→ **SOURCE DATA**
========================================

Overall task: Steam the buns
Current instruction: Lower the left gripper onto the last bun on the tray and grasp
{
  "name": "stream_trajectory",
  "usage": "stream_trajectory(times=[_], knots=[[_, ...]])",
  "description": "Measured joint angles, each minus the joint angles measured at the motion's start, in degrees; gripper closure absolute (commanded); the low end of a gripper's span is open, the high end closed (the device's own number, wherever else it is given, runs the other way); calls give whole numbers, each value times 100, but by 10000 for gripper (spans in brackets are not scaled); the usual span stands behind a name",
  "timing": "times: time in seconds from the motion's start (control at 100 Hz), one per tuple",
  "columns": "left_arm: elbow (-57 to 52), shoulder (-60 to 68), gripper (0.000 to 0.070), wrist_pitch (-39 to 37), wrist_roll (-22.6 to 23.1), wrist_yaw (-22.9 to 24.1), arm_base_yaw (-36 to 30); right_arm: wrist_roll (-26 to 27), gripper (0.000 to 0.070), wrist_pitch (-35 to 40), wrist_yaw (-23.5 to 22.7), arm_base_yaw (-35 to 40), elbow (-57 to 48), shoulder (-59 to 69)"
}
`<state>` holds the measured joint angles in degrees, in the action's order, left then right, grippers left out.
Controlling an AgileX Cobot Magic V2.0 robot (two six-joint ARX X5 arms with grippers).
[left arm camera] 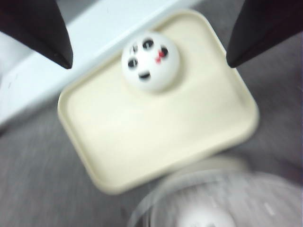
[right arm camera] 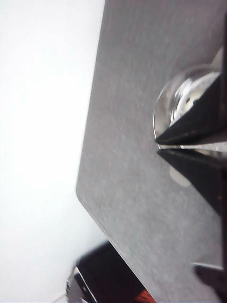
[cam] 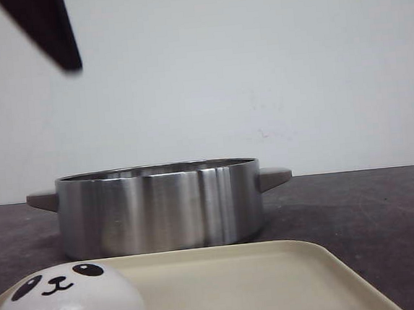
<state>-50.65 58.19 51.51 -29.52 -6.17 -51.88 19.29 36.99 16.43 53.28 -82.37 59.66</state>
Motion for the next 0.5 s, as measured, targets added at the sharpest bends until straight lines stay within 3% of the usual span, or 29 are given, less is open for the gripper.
stream_trajectory(times=[0.28, 0.5], knots=[[256, 605, 67, -376, -586, 22, -348, -2, 697, 304, 33, 9, 0, -31], [256, 1412, 67, -614, -658, 24, -511, -2, 697, 302, 31, 149, 0, -33]])
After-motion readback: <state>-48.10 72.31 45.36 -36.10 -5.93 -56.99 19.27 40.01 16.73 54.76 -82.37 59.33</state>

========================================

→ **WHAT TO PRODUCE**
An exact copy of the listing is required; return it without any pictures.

→ **EXERCISE ANSWER**
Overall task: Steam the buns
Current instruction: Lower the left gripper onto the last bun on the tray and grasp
{
  "name": "stream_trajectory",
  "usage": "stream_trajectory(times=[_], knots=[[_, ...]])",
  "description": "Measured joint angles, each minus the joint angles measured at the motion's start, in degrees; gripper closure absolute (commanded); the low end of a gripper's span is open, the high end closed (the device's own number, wherever else it is given, runs the other way); calls give whole numbers, each value times 100, but by 10000 for gripper (spans in brackets are not scaled); the usual span stands behind a name",
  "timing": "times: time in seconds from the motion's start (control at 100 Hz), one per tuple",
  "columns": "left_arm: elbow (-57 to 52), shoulder (-60 to 68), gripper (0.000 to 0.070), wrist_pitch (-39 to 37), wrist_roll (-22.6 to 23.1), wrist_yaw (-22.9 to 24.1), arm_base_yaw (-36 to 30); right_arm: wrist_roll (-26 to 27), gripper (0.000 to 0.070), wrist_pitch (-35 to 40), wrist_yaw (-23.5 to 22.7), arm_base_yaw (-35 to 40), elbow (-57 to 48), shoulder (-59 to 69)"
}
`<state>` holds the measured joint angles in degrees, in the action's order, left then right, grippers left out.
Controlling an AgileX Cobot Magic V2.0 robot (two six-joint ARX X5 arms with grippers).
[left arm camera] 
[right arm camera] 
[cam] 
<state>-50.65 58.19 51.51 -29.52 -6.17 -51.88 19.29 36.99 16.43 53.28 -82.37 59.66</state>
Motion for the next 0.5 s, as measured, targets added at the sharpest bends until straight lines stay within 3% of the usual span, or 29 are given, less is open for the gripper.
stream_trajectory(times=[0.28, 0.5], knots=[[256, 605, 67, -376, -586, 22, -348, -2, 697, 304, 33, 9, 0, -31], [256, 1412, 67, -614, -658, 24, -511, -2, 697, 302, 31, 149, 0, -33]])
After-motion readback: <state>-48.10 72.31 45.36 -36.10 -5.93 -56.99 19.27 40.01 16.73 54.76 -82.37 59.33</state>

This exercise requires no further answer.